● DIRECTIONS FOR THIS TASK: Once you reach the line with "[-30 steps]" in the material below, copy each line exactly up to and including the line with "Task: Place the", and skip the pictures.
═══
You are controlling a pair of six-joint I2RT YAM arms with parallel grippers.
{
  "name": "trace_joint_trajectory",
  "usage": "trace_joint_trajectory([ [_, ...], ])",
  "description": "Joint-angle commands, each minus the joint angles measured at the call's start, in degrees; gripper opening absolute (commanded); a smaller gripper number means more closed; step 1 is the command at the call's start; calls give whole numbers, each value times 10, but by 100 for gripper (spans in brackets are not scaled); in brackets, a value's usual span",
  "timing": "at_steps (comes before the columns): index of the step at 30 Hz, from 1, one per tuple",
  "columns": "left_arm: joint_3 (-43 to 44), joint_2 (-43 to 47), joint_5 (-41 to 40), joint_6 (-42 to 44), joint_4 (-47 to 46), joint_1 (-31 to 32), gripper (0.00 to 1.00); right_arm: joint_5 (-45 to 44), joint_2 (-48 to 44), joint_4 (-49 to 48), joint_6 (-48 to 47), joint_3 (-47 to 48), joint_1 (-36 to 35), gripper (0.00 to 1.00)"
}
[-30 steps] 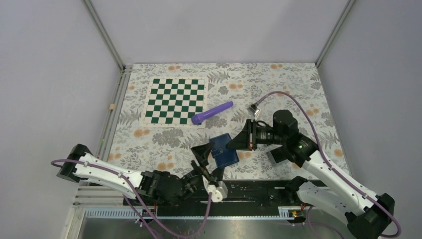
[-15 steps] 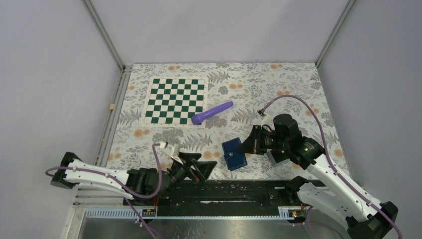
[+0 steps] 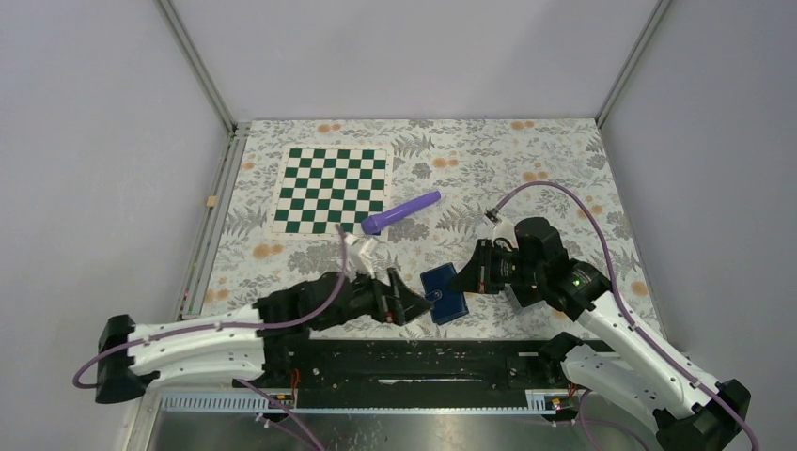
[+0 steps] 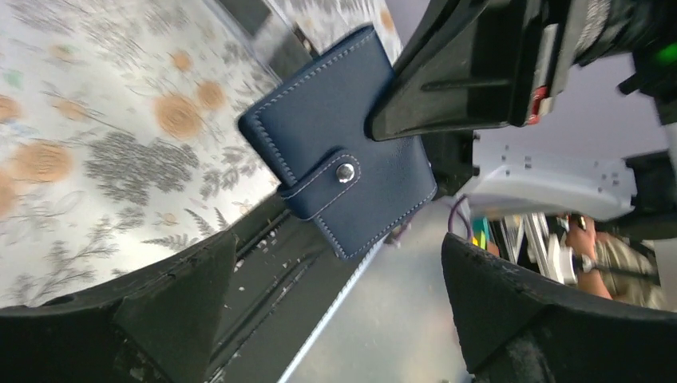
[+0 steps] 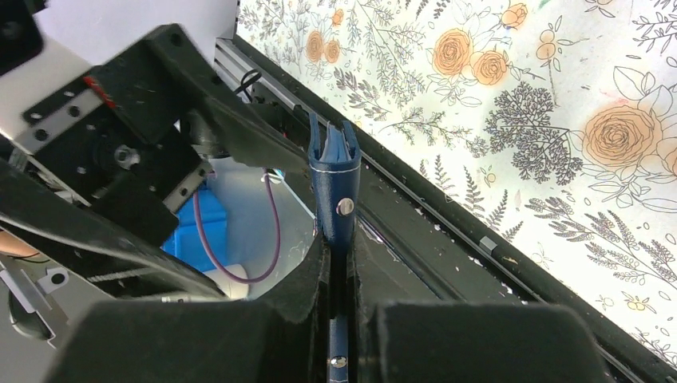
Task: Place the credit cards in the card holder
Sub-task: Pick up the card holder from the center of the board.
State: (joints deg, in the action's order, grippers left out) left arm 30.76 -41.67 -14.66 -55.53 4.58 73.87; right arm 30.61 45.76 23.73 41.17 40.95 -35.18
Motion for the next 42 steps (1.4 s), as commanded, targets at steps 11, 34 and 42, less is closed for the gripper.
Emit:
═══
● SOLVED EXERCISE:
[-30 steps] 
[-15 steps] 
[+0 steps] 
[+0 steps] 
[+0 steps] 
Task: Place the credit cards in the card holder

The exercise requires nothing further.